Atom mapping shows which atoms in the reactants correspond to which atoms in the products. This is crucial for understanding reaction mechanisms.

[RXNMapper](https://github.com/rxn4chemistry/rxnmapper) uses transformer attention to learn atom correspondences without supervision.

In [None]:
# Cell 15: Install and Setup RXNMapper

# RXNMapper installation (may require specific handling for Colab)
try:
    from rxnmapper import RXNMapper
    RXNMAPPER_AVAILABLE = True
    print("RXNMapper is available!")
except ImportError:
    print("Installing RXNMapper...")
    import subprocess
    subprocess.check_call([sys.executable, "-m", "pip", "install", "-q", "rxnmapper"])
    
    try:
        from rxnmapper import RXNMapper
        RXNMAPPER_AVAILABLE = True
        print("RXNMapper installed successfully!")
    except ImportError as e:
        RXNMAPPER_AVAILABLE = False
        print(f"RXNMapper installation failed: {e}")
        print("This is optional - the notebook will continue without atom mapping.")

In [None]:
# Cell 16: Atom Mapping Examples

if RXNMAPPER_AVAILABLE:
    # Initialize RXNMapper
    rxn_mapper = RXNMapper()
    
    # Example reactions for atom mapping
    reactions_to_map = [
        "CC(=O)O.CCO>>CCOC(C)=O.O",  # Esterification
        "Brc1ccccc1.OB(O)c1ccccc1>>c1ccc(-c2ccccc2)cc1",  # Suzuki coupling
        "c1ccccc1.Cl>>Clc1ccccc1",  # Chlorination
    ]
    
    print("Atom Mapping Examples")
    print("=" * 70)
    
    for rxn in reactions_to_map:
        print(f"\nReaction: {rxn}")
        
        # Get atom mapping
        result = rxn_mapper.get_attention_guided_atom_maps([rxn])[0]
        mapped_rxn = result['mapped_rxn']
        confidence = result['confidence']
        
        print(f"Mapped:   {mapped_rxn}")
        print(f"Confidence: {confidence:.3f}")
        
        # Draw the mapped reaction
        try:
            display(SVG(draw_chemical_reaction(mapped_rxn, use_smiles=True)))
        except:
            print("(Could not render reaction image)")
else:
    print("RXNMapper not available. Skipping atom mapping examples.")
    print("You can still use the model for reaction prediction.")

<a id='3.2'></a>
### 3.2 IBM RXN for Chemistry API

[IBM RXN for Chemistry](https://rxn.res.ibm.com) provides access to production-grade reaction prediction models through a REST API. This is useful for:

- Access to models trained on larger datasets
- Production applications
- No local GPU required

**Note:** You need a free API key from [rxn.res.ibm.com](https://rxn.res.ibm.com).

In [None]:
# Cell 17: IBM RXN for Chemistry Setup (Optional)

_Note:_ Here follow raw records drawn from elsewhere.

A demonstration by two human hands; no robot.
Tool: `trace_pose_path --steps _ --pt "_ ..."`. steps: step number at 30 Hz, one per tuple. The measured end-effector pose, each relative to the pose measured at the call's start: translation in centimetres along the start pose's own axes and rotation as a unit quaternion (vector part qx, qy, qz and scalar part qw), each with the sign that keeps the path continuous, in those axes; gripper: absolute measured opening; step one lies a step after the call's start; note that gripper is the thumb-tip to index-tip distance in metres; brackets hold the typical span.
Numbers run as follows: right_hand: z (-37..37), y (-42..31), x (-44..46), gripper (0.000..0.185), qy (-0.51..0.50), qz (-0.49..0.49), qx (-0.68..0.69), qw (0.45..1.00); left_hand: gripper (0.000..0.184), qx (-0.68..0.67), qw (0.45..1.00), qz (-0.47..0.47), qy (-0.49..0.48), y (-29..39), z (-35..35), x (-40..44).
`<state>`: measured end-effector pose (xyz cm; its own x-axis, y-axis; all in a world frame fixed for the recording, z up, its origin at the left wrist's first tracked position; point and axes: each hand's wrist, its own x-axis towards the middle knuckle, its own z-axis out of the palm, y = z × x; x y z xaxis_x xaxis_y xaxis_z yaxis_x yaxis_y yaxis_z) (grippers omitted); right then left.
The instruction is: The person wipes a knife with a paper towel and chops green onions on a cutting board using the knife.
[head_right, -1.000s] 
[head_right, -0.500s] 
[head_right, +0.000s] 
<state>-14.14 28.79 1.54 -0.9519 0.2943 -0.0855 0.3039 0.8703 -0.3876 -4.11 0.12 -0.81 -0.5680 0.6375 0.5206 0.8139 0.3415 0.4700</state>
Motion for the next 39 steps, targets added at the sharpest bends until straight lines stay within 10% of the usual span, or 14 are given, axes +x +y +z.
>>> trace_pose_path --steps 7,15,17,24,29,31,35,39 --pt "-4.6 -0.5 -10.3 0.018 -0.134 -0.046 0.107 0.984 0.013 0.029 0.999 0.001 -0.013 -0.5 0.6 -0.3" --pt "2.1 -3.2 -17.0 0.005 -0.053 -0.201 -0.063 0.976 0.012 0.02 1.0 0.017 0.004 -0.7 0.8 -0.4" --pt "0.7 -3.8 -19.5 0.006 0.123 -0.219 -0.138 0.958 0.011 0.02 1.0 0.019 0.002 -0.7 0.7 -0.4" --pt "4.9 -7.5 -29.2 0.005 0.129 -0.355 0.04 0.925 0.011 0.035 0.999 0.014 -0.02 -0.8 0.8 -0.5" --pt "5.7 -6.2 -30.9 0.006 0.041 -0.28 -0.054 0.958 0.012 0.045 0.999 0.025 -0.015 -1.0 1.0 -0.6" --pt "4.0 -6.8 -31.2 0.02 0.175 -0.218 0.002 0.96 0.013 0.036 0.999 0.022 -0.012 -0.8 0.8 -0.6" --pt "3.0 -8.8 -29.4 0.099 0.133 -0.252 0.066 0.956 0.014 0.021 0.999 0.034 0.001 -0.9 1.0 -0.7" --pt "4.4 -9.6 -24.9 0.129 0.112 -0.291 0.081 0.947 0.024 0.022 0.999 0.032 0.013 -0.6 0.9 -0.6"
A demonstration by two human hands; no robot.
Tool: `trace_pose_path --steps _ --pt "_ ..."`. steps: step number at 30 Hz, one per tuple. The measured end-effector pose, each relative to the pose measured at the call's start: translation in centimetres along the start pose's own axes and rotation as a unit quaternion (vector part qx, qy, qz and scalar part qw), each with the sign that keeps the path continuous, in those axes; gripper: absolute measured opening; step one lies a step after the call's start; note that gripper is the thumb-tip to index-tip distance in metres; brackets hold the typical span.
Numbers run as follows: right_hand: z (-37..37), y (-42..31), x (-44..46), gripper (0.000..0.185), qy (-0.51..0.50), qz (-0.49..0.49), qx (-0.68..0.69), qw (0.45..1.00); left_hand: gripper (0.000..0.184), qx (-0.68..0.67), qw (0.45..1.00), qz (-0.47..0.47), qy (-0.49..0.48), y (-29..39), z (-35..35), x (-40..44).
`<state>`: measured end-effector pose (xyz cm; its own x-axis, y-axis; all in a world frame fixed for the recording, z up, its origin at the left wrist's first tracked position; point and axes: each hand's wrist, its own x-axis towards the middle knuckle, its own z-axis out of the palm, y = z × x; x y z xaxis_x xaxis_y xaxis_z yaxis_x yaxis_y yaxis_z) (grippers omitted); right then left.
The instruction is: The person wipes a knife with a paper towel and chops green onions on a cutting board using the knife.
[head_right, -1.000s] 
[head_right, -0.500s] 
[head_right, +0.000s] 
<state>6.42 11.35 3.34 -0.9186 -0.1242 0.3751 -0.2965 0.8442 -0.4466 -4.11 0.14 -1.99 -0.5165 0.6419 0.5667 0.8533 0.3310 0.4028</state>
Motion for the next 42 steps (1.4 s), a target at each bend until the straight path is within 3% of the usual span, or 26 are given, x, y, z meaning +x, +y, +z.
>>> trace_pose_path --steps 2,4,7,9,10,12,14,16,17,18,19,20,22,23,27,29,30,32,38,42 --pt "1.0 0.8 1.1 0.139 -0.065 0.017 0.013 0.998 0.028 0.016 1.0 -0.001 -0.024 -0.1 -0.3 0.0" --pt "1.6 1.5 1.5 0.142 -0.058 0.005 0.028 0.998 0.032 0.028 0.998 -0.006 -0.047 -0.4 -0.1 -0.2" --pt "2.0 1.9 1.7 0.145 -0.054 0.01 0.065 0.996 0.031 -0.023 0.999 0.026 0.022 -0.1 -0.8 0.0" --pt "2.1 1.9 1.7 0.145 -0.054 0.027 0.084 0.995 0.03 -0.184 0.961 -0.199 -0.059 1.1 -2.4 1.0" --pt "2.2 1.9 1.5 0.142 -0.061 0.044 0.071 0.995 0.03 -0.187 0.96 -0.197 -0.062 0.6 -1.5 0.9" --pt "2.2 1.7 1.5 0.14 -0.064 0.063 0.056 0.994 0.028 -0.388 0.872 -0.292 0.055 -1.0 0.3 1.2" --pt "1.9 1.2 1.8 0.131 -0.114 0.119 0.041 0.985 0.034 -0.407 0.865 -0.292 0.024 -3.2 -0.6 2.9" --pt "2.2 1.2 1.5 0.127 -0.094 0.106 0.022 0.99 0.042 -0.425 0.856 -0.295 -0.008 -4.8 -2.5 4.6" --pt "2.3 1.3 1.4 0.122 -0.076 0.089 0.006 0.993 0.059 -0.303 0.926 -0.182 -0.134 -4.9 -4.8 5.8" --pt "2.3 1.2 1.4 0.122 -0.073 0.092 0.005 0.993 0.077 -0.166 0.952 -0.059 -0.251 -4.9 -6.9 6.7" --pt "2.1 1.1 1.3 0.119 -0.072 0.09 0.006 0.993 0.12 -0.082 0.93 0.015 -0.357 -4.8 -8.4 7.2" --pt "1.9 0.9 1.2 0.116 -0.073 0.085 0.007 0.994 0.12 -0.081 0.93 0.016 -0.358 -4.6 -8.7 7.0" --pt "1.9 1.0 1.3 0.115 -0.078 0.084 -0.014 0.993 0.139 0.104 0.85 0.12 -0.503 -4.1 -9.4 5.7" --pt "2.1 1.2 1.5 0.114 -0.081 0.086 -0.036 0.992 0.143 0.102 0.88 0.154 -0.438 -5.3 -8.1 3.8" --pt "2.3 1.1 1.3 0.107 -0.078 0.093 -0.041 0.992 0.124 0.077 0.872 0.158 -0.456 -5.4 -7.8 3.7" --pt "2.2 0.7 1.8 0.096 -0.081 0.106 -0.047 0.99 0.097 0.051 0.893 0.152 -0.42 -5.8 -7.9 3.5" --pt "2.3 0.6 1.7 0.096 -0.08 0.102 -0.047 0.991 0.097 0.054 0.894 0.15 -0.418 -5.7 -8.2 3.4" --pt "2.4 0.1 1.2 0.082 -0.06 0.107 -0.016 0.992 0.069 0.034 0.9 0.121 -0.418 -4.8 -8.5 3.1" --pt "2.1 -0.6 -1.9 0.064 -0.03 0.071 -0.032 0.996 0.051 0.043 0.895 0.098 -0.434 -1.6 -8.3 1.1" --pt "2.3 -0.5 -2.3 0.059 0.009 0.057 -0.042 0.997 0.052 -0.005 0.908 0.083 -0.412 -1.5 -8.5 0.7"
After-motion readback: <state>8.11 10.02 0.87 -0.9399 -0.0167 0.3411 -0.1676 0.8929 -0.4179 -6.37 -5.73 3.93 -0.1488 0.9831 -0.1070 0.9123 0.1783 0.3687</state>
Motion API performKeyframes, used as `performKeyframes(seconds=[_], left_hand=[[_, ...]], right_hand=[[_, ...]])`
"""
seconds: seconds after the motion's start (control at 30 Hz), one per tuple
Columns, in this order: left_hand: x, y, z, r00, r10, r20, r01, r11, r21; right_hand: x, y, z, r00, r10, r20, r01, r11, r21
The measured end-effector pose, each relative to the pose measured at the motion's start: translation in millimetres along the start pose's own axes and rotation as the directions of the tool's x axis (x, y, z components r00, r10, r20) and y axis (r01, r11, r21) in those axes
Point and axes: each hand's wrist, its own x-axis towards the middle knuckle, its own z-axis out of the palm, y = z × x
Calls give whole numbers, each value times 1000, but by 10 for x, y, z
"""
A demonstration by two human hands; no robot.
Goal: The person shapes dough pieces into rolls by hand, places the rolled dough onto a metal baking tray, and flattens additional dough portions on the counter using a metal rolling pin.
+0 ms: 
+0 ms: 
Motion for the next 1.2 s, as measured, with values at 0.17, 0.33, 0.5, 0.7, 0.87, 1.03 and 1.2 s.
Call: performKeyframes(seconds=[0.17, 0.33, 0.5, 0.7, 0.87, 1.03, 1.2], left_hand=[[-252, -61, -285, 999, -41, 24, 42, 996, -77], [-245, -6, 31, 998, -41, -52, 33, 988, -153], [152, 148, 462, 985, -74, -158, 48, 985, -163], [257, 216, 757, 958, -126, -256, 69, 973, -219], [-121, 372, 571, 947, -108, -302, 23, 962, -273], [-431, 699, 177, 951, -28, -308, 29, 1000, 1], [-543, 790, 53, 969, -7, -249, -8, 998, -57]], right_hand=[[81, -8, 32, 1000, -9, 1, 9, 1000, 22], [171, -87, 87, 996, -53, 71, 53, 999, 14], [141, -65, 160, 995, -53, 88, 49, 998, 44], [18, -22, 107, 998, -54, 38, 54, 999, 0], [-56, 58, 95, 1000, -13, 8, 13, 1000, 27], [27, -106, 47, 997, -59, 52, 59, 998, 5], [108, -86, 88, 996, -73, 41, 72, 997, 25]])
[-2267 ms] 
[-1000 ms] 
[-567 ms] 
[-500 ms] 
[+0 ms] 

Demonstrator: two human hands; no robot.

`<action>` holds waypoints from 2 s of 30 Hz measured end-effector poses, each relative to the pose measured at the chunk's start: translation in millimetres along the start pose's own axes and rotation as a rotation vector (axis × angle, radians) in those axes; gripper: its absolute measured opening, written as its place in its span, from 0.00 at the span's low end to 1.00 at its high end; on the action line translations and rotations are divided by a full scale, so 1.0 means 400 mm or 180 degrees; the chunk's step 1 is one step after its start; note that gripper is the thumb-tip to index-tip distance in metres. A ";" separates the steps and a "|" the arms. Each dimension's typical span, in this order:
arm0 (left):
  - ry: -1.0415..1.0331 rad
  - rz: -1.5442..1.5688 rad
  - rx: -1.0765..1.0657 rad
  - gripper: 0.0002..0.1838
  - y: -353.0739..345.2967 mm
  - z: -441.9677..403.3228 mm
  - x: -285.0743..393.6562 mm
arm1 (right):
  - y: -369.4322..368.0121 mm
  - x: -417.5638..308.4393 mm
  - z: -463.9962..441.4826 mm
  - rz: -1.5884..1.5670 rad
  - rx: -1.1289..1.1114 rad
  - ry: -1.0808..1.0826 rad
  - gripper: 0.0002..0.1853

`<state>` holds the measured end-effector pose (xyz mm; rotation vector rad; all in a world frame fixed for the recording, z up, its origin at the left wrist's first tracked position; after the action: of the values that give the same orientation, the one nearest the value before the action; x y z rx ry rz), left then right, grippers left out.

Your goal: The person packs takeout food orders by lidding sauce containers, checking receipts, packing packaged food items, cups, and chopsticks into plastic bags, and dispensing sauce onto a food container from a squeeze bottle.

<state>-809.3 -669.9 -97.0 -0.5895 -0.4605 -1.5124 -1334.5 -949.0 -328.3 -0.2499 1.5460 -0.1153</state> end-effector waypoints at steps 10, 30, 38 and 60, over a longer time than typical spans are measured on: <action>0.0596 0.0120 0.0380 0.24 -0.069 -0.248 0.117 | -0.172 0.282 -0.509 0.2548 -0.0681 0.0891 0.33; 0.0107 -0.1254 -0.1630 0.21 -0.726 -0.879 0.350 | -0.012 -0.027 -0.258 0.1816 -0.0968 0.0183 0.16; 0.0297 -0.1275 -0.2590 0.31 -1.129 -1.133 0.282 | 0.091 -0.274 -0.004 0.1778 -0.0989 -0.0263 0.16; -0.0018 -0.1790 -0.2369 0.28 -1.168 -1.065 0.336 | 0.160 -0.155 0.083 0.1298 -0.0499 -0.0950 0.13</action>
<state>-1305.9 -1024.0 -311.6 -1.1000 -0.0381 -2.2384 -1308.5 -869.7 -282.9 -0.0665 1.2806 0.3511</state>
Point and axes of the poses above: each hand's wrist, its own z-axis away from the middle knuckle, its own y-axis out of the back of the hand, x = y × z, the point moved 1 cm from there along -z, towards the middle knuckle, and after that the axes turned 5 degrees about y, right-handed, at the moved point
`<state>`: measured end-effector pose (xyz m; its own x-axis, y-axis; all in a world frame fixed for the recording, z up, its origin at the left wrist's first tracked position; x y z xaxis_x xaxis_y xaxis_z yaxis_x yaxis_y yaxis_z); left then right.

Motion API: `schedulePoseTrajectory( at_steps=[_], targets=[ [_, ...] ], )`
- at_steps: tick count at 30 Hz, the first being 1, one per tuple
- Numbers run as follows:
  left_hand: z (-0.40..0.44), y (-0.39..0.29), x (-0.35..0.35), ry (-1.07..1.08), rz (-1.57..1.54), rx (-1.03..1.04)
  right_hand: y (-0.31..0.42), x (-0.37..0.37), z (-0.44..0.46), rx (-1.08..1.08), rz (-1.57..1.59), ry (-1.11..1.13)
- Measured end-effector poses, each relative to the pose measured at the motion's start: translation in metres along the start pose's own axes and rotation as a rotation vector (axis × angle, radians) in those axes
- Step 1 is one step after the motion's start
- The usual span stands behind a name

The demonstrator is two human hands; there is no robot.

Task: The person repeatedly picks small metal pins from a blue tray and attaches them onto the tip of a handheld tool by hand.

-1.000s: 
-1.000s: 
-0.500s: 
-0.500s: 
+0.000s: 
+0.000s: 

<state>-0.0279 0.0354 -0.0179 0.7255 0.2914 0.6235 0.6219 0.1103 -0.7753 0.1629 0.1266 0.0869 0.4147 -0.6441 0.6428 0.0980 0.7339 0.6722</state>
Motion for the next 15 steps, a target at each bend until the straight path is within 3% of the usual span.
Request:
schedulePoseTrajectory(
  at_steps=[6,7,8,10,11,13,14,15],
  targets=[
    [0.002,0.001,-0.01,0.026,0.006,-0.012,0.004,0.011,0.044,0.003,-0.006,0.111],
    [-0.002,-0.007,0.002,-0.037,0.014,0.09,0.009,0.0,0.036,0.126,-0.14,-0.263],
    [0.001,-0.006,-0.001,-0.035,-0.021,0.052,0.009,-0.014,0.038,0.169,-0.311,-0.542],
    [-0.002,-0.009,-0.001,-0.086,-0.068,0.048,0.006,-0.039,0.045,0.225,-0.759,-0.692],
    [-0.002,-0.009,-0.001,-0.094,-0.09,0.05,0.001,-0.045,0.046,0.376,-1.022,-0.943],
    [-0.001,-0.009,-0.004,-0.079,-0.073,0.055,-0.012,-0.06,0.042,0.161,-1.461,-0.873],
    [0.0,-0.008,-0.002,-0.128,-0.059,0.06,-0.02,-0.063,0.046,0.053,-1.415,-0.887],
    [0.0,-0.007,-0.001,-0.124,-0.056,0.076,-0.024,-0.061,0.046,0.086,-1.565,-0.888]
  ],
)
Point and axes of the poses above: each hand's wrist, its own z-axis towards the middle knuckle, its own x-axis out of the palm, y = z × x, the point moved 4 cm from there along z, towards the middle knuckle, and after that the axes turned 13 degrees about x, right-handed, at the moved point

# Install rxn4chemistry client
try:
    from rxn4chemistry import RXN4ChemistryWrapper
    RXN4CHEM_AVAILABLE = True
except ImportError:
    import subprocess
    subprocess.check_call([sys.executable, "-m", "pip", "install", "-q", "rxn4chemistry"])
    try:
        from rxn4chemistry import RXN4ChemistryWrapper
        RXN4CHEM_AVAILABLE = True
    except:
        RXN4CHEM_AVAILABLE = False

if RXN4CHEM_AVAILABLE:
    print("rxn4chemistry is available!")
    print("")
    print("To use IBM RXN for Chemistry:")
    print("1. Create a free account at https://rxn.res.ibm.com")
    print("2. Get your API key from your profile settings")
    print("3. Set it below:")
    print("")
    print("# Example usage:")
    print("# api_key = 'YOUR_API_KEY_HERE'")
    print("# rxn = RXN4ChemistryWrapper(api_key=api_key)")
    print("# rxn.create_project('my_project')")
    print("# rxn.predict_reaction('BrBr.c1ccc2cc3ccccc3cc2c1')")
else:
    print("rxn4chemistry not available.")

In [None]:
# Cell 18: IBM RXN API Example (requires API key)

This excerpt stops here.